Most supercycles are driven by huge demands for industrial metals and energy, both of which are crucial for running an industrial economy. The most common industrial metals and energy commodities that rise in demand during supercycles include:
- Iron ore: This is important for making steel, which is used in constructing buildings and bridges.
- Aluminum: It is used in making window frames, electrical transmission lines, airplane parts, and other important products.
- Copper: This is used to manufacture industrial machinery (like heat exchangers) and electrical equipment (such as wires and motors). It is also a key material in buildings (roofing and plumbing).
- Crude oil: It is refined into gasoline, jet fuel, and diesel, which are used for transportation and in powering machinery.
- Coal: It is used to produce electricity.
- Natural gas: It is used to generate electricity.
The next supercycle may not be like the previous ones
Many economists believe that the next supercycle will not be like the previous ones, especially with regard to the commodities that experience growth in demand. Historically, the global energy supply has been from fossil fuels such as coal, crude oil, and natural gas, and those commodities experience huge demand growth during supercycles. But with climate change and the necessary transition to low-emission power sources and modes of transportation, the demand for coal, crude oil, and natural gas may decline. Furthermore, the move away from industrialization and toward digitalization could significantly determine the commodities that experience the most demand growth in the next supercycle.
By and large, the next supercycle may be determined by the following:
- Expansion of data infrastructure: The world is in a digital revolution, so the demand for data infrastructure is expected to rise. Thus, industrial metals like copper, zinc, and molybdenum are expected to experience huge demand.

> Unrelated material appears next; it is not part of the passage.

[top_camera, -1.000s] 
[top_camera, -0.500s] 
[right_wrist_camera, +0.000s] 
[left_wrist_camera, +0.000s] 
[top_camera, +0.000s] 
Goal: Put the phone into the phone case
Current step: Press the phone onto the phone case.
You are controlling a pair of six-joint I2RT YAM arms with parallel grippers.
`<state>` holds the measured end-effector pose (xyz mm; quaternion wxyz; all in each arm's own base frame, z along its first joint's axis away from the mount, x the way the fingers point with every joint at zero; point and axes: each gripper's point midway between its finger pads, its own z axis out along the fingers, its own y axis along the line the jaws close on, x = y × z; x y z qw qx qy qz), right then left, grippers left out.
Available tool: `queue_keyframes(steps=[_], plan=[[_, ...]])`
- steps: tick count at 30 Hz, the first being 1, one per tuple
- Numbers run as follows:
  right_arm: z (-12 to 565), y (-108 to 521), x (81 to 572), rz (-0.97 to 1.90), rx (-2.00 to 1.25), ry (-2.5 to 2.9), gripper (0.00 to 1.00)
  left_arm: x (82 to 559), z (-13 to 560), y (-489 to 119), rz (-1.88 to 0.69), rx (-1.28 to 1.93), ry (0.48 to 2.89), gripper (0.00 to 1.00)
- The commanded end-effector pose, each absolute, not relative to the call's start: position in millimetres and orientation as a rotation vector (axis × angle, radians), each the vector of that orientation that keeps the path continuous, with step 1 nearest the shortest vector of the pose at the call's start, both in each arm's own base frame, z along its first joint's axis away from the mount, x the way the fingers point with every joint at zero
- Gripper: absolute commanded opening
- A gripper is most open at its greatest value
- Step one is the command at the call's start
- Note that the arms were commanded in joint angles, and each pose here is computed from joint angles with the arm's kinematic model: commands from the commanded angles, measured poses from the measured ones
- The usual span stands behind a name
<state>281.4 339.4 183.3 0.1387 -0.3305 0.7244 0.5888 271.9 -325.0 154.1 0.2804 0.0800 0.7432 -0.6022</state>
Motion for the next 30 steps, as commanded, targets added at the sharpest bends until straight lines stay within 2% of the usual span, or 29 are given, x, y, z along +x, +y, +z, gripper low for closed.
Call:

- Renewable energy development: Climate change is forcing the world to transition to low-emission renewable energy sources, such as solar and wind. Economists foresee a huge demand for copper and steel which are both vital components of solar panels and wind turbines.
- Adoption of electric vehicles: With the advancements in battery storage technologies, electric vehicles are becoming very popular. The increasing demand for electric vehicles will lead to a huge demand for battery metals, such as cobalt, lithium, manganese, nickel, and graphite.